Call for papers
Workshop Discourse studies and linguistic data science: Addressing challenges in interoperability, multilinguality and linguistic data processing - DiSLiDaS 2023 University of Vienna, Vienna, Austria 12-13 September 2023 (TBA) Website: http://dislidas.mozajka.cohttp://dislidas.mozajka.co/
The fourth biennial conference on Language, Data and Knowledge (LDK 2023) (http://2023.ldk-conf.orghttp://2023.ldk-conf.org/) and Cost Action CA18209 NexusLinguarum (https://nexuslinguarum.euhttps://nexuslinguarum.eu/) are glad to announce the second workshop Discourse studies and linguistic data science: Addressing challenges in interoperability, multilinguality and linguistic data processing – DiSLiDaS 2023.
*Conference aims and topics* The workshop aims to follow through the topics discussed during DiSLiDaS 2022 (https://dislidas.mozajka.co/?page_id=211) and to gather current research advances in discourse analysis and representation, in the context of multilinguality, from a linguistic and computational perspective. We invite submissions addressing challenges such as interoperability, linguistic linked open data (LLOD), and language processing and analysis.
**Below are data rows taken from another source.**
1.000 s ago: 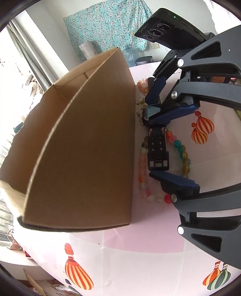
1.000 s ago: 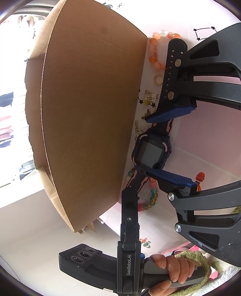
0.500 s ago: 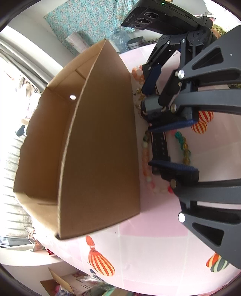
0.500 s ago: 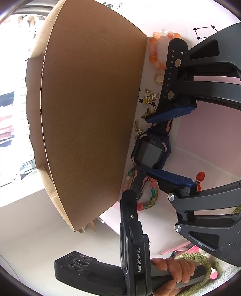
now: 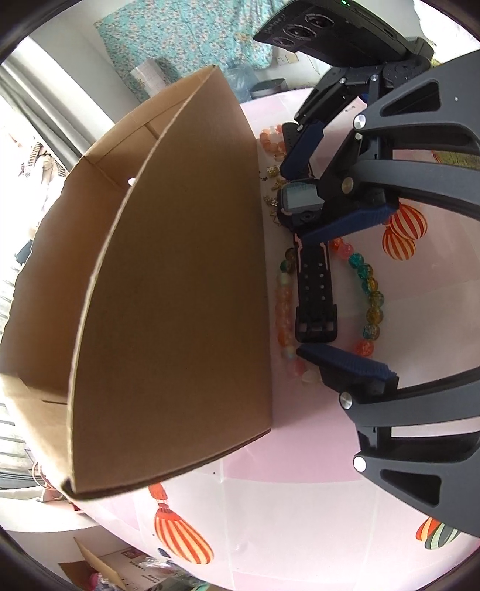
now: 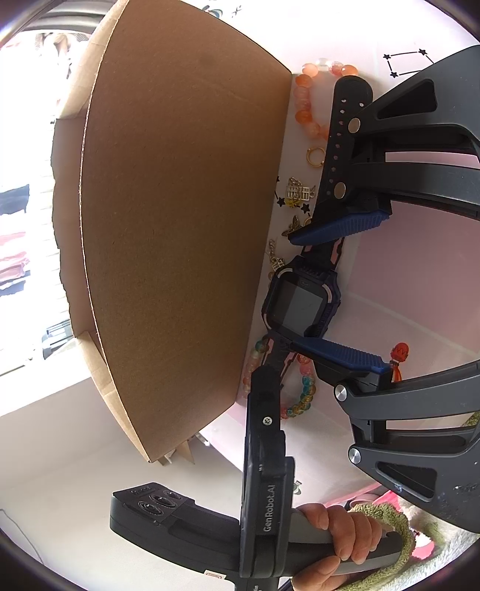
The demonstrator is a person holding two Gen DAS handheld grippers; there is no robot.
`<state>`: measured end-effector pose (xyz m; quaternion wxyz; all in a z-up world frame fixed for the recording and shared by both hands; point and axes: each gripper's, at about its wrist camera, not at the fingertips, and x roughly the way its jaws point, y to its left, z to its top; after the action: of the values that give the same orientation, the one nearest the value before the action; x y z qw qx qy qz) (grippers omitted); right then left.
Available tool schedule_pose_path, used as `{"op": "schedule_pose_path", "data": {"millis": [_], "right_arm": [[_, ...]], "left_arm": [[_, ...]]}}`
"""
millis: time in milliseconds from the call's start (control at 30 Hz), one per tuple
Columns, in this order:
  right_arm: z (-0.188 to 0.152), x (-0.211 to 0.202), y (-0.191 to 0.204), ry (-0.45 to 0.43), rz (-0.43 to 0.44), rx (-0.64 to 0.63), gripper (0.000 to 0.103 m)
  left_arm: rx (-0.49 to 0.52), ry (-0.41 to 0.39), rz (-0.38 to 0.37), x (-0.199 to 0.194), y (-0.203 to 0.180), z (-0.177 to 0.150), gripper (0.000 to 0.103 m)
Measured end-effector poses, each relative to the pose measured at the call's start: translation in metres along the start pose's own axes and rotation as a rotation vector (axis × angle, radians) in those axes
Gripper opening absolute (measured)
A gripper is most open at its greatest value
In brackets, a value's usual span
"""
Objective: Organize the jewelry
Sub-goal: 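Hold the black smartwatch with both grippers and lift it off the table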
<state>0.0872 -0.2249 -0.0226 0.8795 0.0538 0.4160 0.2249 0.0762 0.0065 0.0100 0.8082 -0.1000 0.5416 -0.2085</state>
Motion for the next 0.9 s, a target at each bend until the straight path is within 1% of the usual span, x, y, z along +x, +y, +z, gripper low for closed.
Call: {"op": "schedule_pose_path", "data": {"millis": [100, 167, 200, 267, 300, 367, 467, 533, 633, 733, 800, 900], "right_arm": [[0.000, 0.000, 0.000, -0.001, 0.000, -0.001, 0.049], [-0.001, 0.000, 0.000, -0.001, 0.000, -0.001, 0.049], [-0.001, 0.000, 0.000, -0.001, 0.001, -0.001, 0.049], [-0.001, 0.000, 0.000, -0.001, 0.000, -0.001, 0.049], [-0.001, 0.000, 0.000, -0.002, 0.000, -0.002, 0.049], [-0.001, 0.000, 0.001, -0.003, 0.000, -0.002, 0.049], [-0.001, 0.001, 0.001, -0.004, -0.002, -0.002, 0.049], [-0.002, 0.000, 0.001, -0.005, -0.001, -0.003, 0.049], [-0.002, -0.001, 0.002, -0.011, -0.004, -0.002, 0.049], [-0.002, -0.005, 0.003, -0.019, -0.024, 0.001, 0.049], [-0.004, -0.015, 0.002, -0.041, -0.038, 0.011, 0.049], [-0.012, -0.035, -0.003, -0.066, -0.045, 0.052, 0.049]], "left_arm": [[-0.037, -0.002, -0.073, 0.001, 0.007, 0.000, 0.054], [-0.044, -0.011, -0.097, 0.003, 0.007, -0.001, 0.054], [-0.037, -0.012, -0.098, 0.002, 0.006, -0.001, 0.054], [-0.028, -0.015, -0.093, 0.004, 0.004, -0.001, 0.047], [-0.025, -0.013, -0.089, 0.004, 0.004, -0.001, 0.042], [-0.013, -0.019, -0.088, 0.002, 0.004, -0.001, 0.039], [0.020, -0.032, -0.077, 0.001, -0.006, -0.002, 0.032], [0.061, -0.049, -0.053, 0.001, -0.015, -0.004, 0.027], [0.144, -0.081, 0.006, -0.001, -0.029, -0.008, 0.025], [0.227, -0.119, 0.052, -0.007, -0.043, -0.015, 0.024], [0.296, -0.159, 0.089, -0.012, -0.054, -0.022, 0.024], [0.362, -0.192, 0.140, -0.015, -0.065, -0.031, 0.024]]}}
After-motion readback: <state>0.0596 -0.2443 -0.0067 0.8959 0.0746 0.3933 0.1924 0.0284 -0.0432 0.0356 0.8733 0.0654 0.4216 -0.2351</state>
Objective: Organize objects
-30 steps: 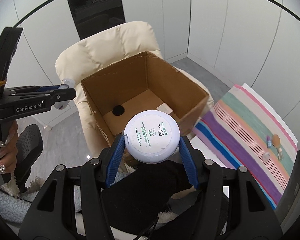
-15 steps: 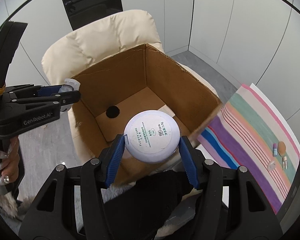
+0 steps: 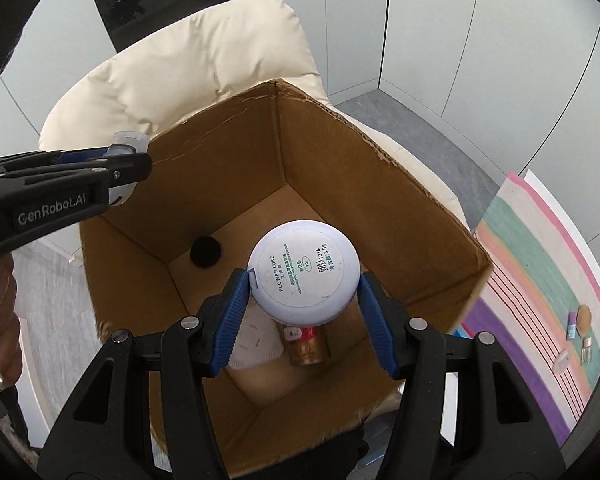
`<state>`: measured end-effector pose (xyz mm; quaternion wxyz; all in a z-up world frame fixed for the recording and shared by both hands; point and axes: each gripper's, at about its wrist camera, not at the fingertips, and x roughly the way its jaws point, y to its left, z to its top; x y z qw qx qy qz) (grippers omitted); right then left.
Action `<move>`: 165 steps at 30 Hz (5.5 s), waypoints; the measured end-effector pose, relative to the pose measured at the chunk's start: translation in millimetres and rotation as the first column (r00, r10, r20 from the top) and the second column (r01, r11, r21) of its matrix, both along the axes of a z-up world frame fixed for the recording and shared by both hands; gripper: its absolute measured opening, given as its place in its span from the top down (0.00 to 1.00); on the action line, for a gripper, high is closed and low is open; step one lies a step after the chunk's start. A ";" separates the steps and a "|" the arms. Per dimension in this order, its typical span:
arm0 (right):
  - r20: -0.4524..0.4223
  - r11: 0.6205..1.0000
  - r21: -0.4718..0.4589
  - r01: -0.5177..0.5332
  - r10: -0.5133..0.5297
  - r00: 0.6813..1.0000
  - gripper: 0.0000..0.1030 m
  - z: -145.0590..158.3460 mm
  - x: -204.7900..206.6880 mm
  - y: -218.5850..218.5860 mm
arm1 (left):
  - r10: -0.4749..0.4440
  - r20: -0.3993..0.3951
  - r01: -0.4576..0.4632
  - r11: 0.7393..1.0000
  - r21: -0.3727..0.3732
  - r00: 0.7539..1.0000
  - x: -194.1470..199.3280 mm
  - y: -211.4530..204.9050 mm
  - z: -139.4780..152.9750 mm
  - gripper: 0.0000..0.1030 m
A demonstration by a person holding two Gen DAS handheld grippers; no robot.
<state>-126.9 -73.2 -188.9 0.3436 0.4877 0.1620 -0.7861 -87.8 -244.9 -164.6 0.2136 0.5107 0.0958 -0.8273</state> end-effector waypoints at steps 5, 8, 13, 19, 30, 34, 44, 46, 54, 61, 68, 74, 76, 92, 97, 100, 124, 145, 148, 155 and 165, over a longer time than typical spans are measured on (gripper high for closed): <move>0.006 1.000 -0.009 0.003 -0.003 1.000 0.43 -4.3 -4.2 -7.1 | -0.022 -0.011 0.023 0.995 0.102 1.000 0.1 -6.6 -7.9 0.64; 0.028 0.999 -0.050 -0.010 0.011 1.000 0.37 -2.9 -4.3 -9.8 | -0.017 -0.033 0.021 0.989 0.148 0.999 2.1 -11.1 -6.4 0.34; 0.025 0.997 -0.071 0.001 0.000 1.000 0.16 0.7 -3.3 -10.3 | -0.009 -0.031 0.010 1.000 0.022 0.999 4.0 -5.3 1.4 0.09; 0.037 0.997 -0.072 0.041 -0.038 0.999 0.16 1.8 -7.2 -2.4 | -0.016 -0.018 0.016 1.000 0.024 1.000 3.2 -6.1 -0.9 0.09; 0.038 0.997 -0.055 0.051 -0.049 0.998 0.16 4.5 -5.4 5.7 | -0.036 -0.032 0.036 0.999 0.004 0.999 9.3 -4.4 0.1 0.09; 0.029 0.996 -0.045 0.076 -0.075 0.997 0.16 7.5 -2.8 13.3 | -0.043 -0.053 0.043 0.999 0.002 0.998 18.2 -2.8 3.3 0.09; 0.036 0.978 -0.081 0.194 -0.192 0.981 0.15 24.8 21.2 47.4 | -0.019 -0.053 0.019 1.000 -0.002 0.998 59.8 21.9 17.0 0.09; 0.041 0.970 -0.091 0.224 -0.221 0.974 0.11 27.4 30.0 57.7 | -0.023 -0.056 0.023 1.000 -0.002 0.998 70.8 28.0 18.7 0.09; -0.008 0.950 -0.069 0.305 -0.306 0.952 0.09 38.1 73.5 91.2 | -0.050 -0.139 0.047 0.999 -0.025 0.989 118.7 55.5 38.5 0.03; -0.010 0.926 -0.108 0.362 -0.365 0.931 0.09 49.3 110.0 123.6 | -0.080 -0.123 0.080 0.997 -0.001 0.989 143.9 72.0 37.5 0.01; -0.021 0.918 -0.099 0.383 -0.387 0.922 0.09 50.8 125.5 137.9 | -0.101 -0.132 0.101 0.995 -0.010 0.986 148.4 83.4 37.1 0.01; -0.026 0.908 -0.112 0.404 -0.409 0.912 0.09 54.6 129.6 152.8 | -0.143 -0.138 0.142 0.990 -0.015 0.980 144.5 98.0 34.8 0.01; -0.030 0.898 -0.122 0.422 -0.428 0.903 0.09 56.6 129.4 162.7 | -0.164 -0.137 0.164 0.986 -0.012 0.977 140.2 104.8 33.3 0.01; -0.039 0.763 -0.111 0.637 -0.644 0.764 0.09 48.0 118.4 277.9 | -0.379 -0.141 0.385 0.923 0.012 0.915 91.5 193.4 28.0 0.01; -0.035 0.712 -0.116 0.693 -0.700 0.713 0.09 46.9 119.4 314.2 | -0.453 -0.152 0.459 0.888 0.007 0.878 84.1 228.7 28.4 0.01; -0.037 0.678 -0.115 0.726 -0.733 0.679 0.09 45.9 120.4 335.6 | -0.493 -0.151 0.500 0.866 0.015 0.857 79.1 249.1 26.1 0.01; -0.049 0.530 -0.090 0.843 -0.848 0.528 0.09 8.2 97.2 482.2 | -0.696 -0.108 0.705 0.702 0.102 0.710 -13.4 430.6 -15.6 0.01; 0.123 0.431 -0.079 0.899 -0.891 0.438 0.09 -90.9 -31.8 581.0 | -0.618 0.011 0.597 0.763 0.249 0.786 -227.2 555.9 -200.0 0.03; 0.153 0.412 -0.074 0.908 -0.895 0.419 0.09 -107.4 -51.3 590.5 | -0.587 0.024 0.563 0.787 0.252 0.809 -240.9 564.5 -213.8 0.07; 0.202 0.384 -0.070 0.921 -0.898 0.390 0.09 -136.8 -99.0 596.8 | -0.616 -0.004 0.615 0.785 0.082 0.787 -236.8 569.6 -228.7 0.62; 0.221 0.322 -0.115 0.940 -0.914 0.340 0.09 -183.7 -190.2 570.2 | -0.504 -0.086 0.506 0.862 0.004 0.859 -222.9 527.4 -237.4 0.62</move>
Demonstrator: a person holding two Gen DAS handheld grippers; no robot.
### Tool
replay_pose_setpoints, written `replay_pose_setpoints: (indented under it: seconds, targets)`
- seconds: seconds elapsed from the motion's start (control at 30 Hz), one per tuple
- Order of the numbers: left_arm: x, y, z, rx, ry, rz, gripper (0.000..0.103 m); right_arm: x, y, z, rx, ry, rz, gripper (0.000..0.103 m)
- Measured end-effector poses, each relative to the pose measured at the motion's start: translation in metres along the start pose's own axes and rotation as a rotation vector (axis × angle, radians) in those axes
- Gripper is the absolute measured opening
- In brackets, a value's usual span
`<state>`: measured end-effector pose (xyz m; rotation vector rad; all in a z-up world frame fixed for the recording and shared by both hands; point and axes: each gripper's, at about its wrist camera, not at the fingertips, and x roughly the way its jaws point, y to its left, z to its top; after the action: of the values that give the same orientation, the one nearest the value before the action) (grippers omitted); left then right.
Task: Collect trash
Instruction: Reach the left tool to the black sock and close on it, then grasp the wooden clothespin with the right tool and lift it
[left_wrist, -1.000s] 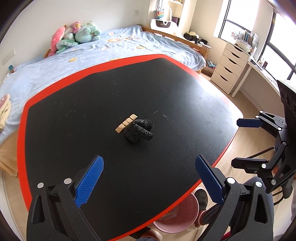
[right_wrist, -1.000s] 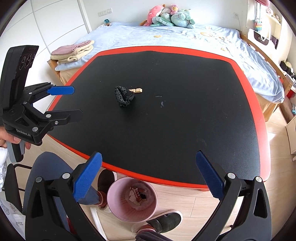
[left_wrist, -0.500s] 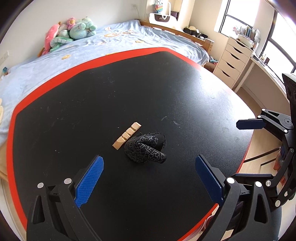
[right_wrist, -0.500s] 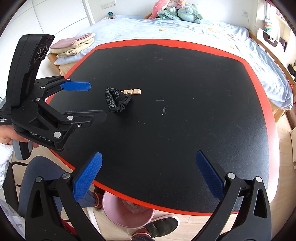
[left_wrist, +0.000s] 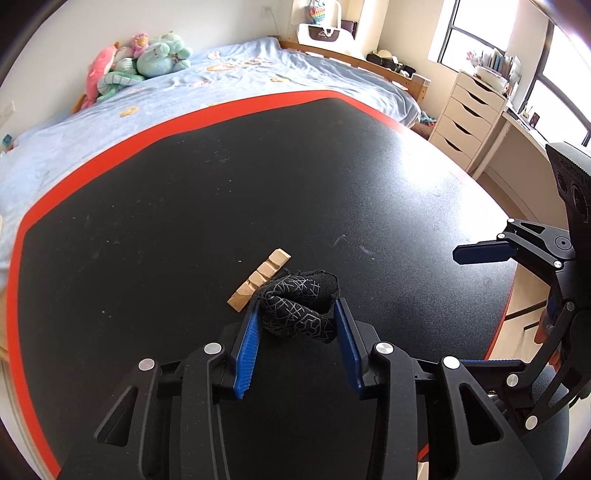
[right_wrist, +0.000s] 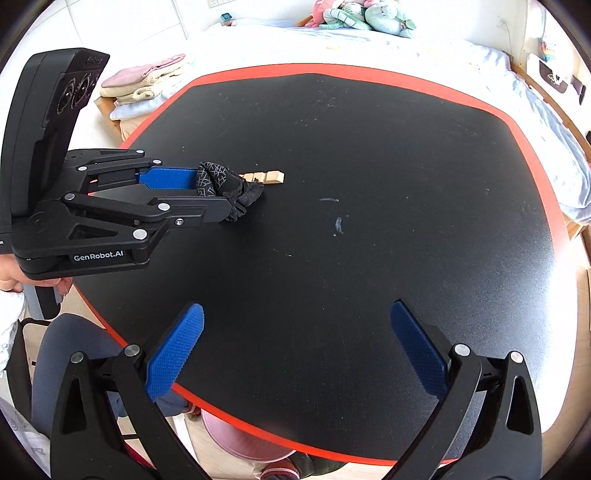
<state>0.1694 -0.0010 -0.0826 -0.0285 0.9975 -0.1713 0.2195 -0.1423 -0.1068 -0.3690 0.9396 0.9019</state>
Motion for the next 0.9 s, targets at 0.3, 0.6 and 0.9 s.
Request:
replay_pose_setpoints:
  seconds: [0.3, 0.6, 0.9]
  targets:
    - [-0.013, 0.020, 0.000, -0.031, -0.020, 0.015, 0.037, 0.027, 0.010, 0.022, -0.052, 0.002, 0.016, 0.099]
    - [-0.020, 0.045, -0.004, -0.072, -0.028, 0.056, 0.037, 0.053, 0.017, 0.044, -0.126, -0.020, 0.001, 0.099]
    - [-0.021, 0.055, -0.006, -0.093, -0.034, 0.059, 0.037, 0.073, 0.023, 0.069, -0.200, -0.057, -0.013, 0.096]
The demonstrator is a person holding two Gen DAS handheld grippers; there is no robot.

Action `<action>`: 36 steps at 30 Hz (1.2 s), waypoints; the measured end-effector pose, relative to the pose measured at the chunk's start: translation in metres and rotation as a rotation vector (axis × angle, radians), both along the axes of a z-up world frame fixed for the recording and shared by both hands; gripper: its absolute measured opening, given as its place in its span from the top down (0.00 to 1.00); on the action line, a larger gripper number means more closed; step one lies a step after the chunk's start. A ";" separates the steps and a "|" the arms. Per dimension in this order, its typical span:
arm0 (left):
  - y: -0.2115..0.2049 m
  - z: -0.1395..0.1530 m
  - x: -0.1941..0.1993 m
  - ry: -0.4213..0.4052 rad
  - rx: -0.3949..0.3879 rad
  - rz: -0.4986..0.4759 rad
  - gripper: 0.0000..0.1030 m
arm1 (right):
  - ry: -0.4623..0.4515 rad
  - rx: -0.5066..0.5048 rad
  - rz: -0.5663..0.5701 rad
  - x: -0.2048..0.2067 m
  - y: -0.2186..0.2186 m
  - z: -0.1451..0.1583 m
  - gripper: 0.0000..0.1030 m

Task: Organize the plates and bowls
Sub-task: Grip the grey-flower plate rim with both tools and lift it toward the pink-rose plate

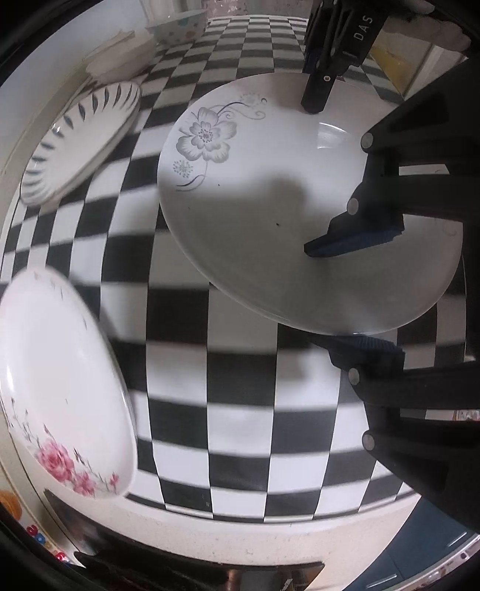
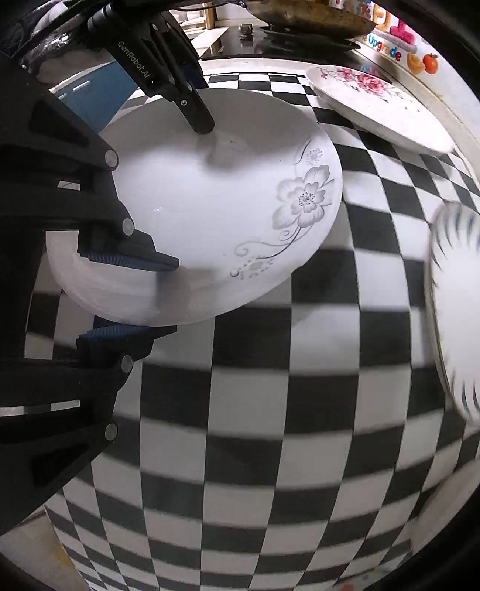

The workshop topics are the following (but not limited to): ● Discourse and dialogue annotation: Parsing and representation across languages and frameworks ● Discourse markers and discourse relations (RST, PDTB, SDRT): Identification, prediction and extraction ● Attitudes discovery and interpretation in Discourse: Appraisal and sentiment ● Effects of multimodality on discourse interpretation: Intonation, gesture and text ● Interoperability for Multilingual language data: Challenges of rich and distributed data ● Discourse data and machine learning: Methods and tools
Discourse comprises a wide variety of linguistic phenomena, such as discourse markers, discourse relations, and speaker attitude, which have been largely studied by different communities of practice from Linguistics and Computation, rendering several theoretical frameworks (for instance, RST, SDRT, PDTB, for discourse relations; appraisal theory for sentiment analysis,...), and technological approaches, such as transformer models, embeddings and alike. Nonetheless, there are open issues concerning interoperability, multilinguality, and language processing, in particular, the existence of different annotation schemas, disambiguation, lack of training data for machine learning, scarcity of effective language phenomena detection and interpretation methods, diverse vocabularies, insufficient multilingual parallel corpora of non-dialogue and dialogue, initial stages of exploration of multimodality.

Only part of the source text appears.